A sickening dread took possession of her for a moment, but she rallied herself with all her strength to wrestle with him and get safely away to achieve her object.

"I don't believe it," she said. "Men like you do not love anyone but themselves. Let me go!" And she tried to withdraw her hand, but he only held it more firmly.

"No, I won't let you go--I'll never let you go! I'm going to marry you soon, whether that young whipper-snapper likes it or not. I've meant to for months. I was only biding my time, and you knew it."

"And what if I don't want to marry you?"-- with a slight curl of her lips.

"I'll make you want.

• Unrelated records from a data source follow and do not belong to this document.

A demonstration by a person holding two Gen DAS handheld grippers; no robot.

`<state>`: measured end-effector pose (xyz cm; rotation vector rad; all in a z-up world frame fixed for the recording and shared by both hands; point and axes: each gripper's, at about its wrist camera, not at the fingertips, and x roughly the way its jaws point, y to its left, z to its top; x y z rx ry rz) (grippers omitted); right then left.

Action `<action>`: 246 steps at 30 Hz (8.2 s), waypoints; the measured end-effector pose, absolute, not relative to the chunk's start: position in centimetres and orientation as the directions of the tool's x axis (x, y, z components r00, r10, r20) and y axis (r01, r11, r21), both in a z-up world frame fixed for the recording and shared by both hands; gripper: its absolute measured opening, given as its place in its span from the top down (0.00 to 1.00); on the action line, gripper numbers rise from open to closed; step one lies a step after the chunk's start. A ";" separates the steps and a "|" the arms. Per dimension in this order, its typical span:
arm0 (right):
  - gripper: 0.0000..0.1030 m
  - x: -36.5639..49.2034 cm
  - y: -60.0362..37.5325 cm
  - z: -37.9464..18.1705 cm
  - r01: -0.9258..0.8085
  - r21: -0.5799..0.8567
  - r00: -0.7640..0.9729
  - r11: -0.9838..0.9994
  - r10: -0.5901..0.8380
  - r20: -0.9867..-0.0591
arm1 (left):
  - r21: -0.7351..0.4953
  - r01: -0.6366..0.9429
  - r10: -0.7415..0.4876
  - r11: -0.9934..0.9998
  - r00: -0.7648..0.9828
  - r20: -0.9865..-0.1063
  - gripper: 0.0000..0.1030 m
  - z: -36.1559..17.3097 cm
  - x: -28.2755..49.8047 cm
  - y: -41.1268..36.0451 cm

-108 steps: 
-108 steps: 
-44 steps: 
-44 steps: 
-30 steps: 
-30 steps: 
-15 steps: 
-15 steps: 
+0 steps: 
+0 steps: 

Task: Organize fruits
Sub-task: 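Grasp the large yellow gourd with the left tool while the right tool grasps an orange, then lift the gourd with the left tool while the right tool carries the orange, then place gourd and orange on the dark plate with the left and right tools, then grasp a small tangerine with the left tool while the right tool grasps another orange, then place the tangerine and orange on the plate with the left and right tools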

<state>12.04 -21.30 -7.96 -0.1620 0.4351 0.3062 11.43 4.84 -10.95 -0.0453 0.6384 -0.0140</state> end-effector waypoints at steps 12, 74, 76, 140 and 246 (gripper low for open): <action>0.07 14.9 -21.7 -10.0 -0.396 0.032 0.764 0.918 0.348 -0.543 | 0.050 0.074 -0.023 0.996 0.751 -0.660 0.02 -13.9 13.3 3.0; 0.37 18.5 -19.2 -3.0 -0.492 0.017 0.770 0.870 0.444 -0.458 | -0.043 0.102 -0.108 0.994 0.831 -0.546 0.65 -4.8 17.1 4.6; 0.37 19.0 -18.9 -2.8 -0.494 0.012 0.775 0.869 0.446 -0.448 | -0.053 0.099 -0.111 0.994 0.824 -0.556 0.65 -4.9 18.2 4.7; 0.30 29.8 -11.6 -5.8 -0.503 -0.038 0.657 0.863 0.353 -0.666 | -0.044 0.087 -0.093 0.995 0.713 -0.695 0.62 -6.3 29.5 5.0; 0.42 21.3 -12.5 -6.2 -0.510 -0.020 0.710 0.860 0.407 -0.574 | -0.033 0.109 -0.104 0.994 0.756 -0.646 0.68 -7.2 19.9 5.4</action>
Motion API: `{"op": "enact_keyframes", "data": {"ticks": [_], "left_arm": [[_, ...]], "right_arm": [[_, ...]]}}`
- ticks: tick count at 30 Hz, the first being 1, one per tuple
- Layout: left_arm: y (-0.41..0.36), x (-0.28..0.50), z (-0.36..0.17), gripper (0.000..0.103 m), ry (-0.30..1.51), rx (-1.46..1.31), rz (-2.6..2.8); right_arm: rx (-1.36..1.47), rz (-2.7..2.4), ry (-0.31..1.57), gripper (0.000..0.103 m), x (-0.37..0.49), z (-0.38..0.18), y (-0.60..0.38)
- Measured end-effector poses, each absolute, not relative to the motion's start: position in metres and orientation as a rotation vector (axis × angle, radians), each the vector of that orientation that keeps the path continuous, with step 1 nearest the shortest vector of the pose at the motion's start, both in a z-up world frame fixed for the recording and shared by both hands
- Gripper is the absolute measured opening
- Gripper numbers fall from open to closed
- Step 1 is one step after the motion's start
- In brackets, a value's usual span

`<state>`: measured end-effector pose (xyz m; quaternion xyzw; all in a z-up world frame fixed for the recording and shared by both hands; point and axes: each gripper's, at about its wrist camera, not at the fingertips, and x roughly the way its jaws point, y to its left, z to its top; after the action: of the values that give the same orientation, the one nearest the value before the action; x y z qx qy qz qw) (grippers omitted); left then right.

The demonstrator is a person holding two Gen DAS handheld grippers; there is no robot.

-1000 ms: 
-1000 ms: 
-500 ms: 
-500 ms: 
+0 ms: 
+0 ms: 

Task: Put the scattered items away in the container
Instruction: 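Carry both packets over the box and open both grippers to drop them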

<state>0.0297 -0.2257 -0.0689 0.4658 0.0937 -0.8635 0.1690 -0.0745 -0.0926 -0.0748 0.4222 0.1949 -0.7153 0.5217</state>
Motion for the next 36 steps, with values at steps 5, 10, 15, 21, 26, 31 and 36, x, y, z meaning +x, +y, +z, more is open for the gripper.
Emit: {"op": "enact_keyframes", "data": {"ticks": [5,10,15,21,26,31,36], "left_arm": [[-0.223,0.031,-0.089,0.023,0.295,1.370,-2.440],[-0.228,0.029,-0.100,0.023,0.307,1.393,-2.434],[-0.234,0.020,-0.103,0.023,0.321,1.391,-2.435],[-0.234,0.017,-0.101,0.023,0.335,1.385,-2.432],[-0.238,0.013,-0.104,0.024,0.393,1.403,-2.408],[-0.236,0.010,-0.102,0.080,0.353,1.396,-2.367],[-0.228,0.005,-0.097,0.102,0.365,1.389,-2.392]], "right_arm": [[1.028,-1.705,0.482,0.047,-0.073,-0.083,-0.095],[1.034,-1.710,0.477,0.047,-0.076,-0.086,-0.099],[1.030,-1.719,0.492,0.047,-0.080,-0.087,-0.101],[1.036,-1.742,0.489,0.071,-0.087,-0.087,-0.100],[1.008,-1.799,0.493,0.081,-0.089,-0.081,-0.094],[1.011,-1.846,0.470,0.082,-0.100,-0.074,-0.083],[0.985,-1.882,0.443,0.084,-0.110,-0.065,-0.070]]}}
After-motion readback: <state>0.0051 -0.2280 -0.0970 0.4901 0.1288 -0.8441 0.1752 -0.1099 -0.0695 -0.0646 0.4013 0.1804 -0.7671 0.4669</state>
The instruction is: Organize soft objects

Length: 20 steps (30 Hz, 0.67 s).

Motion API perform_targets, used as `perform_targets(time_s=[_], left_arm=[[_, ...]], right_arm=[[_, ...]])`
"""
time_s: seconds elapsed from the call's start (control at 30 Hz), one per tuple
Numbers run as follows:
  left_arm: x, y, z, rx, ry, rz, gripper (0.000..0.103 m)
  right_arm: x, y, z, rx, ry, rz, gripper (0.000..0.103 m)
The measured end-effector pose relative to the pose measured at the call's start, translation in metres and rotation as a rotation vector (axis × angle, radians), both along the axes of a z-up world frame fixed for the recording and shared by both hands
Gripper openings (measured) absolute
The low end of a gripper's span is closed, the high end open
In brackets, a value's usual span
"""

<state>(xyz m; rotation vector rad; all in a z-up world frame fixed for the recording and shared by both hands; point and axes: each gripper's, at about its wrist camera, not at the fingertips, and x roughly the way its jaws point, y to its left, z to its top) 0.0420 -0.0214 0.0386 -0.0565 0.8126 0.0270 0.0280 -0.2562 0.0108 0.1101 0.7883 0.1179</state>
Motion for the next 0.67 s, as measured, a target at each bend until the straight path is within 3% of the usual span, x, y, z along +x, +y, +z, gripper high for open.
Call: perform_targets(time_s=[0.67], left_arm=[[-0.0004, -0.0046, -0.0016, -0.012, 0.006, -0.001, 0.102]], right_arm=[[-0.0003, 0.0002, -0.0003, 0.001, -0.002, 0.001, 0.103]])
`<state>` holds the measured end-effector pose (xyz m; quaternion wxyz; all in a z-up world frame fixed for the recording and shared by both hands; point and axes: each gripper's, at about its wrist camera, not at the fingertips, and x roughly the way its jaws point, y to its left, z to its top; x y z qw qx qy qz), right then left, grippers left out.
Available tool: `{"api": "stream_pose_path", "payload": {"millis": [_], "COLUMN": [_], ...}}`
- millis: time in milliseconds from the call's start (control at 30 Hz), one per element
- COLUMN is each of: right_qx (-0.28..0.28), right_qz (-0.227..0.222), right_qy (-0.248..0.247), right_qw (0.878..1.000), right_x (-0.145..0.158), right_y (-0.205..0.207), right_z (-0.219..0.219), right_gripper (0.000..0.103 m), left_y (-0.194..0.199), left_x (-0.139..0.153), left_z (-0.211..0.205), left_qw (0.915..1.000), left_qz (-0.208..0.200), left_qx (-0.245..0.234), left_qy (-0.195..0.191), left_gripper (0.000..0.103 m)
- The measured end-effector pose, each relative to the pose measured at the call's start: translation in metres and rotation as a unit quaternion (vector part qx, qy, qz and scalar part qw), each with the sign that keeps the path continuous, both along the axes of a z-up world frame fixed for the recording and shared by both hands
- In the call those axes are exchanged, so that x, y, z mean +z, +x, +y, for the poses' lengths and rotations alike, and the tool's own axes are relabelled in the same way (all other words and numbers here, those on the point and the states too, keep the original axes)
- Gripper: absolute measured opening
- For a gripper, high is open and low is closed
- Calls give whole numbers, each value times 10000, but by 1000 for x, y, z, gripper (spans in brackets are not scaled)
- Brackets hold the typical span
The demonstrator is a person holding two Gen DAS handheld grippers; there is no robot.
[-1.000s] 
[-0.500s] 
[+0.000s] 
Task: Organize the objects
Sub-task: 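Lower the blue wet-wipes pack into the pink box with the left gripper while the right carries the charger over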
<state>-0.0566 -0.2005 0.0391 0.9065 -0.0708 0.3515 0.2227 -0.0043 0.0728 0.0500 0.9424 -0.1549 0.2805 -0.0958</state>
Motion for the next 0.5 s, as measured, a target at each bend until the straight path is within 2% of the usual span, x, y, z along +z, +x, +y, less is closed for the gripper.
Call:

Don't look at me like that--you make me feel dangerous! I never wanted anything in my life half so much as I want you. It isn't likely I'm going tamely to let you go. Why did you come here today, if you don't care? What do you--what does any woman want that I cannot give you? I am a rich man, and I shall be much richer. I can give you anything in the world you fancy. Bobbie, I love you! Do you hear?" And he tried to take her in his arms. But she held him off valiantly, conscious only that somehow or other she must get away.

"If you kiss me, I shall hate you" she said. "No man worth the name forces a kiss on a woman."

He desisted a moment, looking angry. Something about her baffled him. It occurred to him that for some reason, she was acting.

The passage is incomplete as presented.